WHAT YOU ARE ASKED TO DO: Where the word "Could" shows up in the entries below, please copy the whole line.

INPUT DATA:
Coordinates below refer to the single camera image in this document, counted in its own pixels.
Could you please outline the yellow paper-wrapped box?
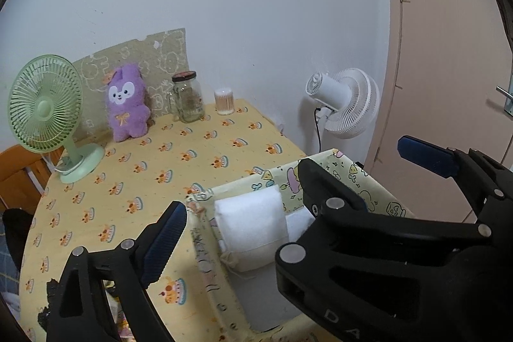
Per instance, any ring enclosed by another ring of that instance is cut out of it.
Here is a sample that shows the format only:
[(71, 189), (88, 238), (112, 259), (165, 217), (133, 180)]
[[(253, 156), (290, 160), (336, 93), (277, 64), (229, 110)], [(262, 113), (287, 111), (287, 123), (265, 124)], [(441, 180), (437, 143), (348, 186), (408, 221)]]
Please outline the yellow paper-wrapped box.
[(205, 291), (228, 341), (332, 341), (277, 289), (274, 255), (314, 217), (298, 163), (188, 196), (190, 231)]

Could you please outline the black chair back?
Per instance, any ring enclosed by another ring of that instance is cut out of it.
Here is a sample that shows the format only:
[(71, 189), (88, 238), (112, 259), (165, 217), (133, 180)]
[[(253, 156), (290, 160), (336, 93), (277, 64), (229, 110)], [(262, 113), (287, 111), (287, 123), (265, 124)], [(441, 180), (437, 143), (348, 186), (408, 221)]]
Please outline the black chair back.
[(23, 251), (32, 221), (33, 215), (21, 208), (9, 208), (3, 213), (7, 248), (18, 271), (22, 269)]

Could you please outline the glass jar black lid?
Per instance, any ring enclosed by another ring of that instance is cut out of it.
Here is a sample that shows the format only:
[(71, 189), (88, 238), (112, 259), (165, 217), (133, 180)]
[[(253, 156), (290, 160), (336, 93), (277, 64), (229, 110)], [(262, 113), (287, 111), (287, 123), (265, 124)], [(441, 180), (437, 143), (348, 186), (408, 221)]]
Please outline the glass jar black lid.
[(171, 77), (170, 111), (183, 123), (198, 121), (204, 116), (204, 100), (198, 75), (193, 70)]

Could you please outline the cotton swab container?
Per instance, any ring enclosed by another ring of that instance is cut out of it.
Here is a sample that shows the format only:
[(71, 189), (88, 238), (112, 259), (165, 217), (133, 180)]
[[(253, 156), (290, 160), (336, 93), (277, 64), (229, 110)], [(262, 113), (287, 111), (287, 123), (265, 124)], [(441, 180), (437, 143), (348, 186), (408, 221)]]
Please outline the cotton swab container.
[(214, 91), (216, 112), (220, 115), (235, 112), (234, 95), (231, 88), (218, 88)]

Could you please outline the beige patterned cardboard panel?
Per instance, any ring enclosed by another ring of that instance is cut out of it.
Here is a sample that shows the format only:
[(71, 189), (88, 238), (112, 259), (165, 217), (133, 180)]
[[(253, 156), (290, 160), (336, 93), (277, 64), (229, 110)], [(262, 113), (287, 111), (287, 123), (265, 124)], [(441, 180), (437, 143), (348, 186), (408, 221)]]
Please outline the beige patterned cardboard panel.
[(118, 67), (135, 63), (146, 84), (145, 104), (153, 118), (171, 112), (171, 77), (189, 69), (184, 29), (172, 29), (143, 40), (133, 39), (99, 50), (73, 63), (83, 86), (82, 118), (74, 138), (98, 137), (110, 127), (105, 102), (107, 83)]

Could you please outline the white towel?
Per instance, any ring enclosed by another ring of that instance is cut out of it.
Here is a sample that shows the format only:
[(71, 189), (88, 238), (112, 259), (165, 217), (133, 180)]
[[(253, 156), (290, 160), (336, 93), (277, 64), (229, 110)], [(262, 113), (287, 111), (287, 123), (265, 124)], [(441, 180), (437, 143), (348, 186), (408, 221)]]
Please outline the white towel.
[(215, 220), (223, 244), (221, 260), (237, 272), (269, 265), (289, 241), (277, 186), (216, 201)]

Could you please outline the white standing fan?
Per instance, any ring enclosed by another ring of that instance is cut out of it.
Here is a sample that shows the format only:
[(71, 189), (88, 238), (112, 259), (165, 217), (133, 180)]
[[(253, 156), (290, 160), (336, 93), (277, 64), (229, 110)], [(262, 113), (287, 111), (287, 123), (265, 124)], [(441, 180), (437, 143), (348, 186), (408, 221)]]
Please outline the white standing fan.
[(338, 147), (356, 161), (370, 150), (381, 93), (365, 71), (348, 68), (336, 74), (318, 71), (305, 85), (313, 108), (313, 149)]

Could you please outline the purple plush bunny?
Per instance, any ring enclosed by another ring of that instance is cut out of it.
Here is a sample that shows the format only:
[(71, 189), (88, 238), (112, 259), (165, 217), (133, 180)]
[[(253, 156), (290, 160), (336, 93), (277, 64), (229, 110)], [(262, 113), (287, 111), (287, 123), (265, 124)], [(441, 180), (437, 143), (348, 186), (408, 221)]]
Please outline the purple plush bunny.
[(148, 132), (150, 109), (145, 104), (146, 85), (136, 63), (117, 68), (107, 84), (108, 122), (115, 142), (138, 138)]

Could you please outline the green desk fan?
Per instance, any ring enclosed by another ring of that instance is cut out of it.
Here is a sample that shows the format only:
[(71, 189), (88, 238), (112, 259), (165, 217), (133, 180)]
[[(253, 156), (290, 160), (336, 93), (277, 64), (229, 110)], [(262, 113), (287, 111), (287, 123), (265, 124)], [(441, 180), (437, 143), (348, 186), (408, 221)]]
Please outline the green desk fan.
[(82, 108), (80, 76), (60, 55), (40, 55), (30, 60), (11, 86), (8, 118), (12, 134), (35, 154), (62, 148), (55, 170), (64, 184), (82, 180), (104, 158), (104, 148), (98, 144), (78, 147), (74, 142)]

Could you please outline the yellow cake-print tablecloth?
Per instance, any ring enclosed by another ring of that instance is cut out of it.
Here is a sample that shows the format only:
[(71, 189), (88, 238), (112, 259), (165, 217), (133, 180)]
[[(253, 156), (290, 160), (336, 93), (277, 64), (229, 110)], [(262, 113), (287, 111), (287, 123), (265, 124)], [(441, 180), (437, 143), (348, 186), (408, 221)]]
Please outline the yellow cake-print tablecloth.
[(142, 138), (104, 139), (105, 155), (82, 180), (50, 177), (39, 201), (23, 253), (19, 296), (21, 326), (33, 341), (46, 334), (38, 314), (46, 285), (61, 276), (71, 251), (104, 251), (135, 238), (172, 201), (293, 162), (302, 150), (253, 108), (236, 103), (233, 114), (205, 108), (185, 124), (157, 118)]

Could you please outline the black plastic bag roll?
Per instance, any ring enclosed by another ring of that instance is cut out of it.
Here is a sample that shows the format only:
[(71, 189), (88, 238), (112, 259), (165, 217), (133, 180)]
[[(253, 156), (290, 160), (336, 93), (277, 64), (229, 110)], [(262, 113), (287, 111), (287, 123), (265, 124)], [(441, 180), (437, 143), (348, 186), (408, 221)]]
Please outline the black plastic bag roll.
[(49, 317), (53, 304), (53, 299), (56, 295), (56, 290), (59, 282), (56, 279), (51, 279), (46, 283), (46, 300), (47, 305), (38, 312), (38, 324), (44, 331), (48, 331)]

ANSWER TO THE PROBLEM:
Could you please outline the yellow paper-wrapped box?
Could you please outline the black chair back?
Could you please outline the glass jar black lid?
Could you please outline the cotton swab container?
Could you please outline the beige patterned cardboard panel?
Could you please outline the white towel?
Could you please outline the white standing fan?
Could you please outline the purple plush bunny?
Could you please outline the green desk fan?
Could you please outline the yellow cake-print tablecloth?
Could you please outline the black plastic bag roll?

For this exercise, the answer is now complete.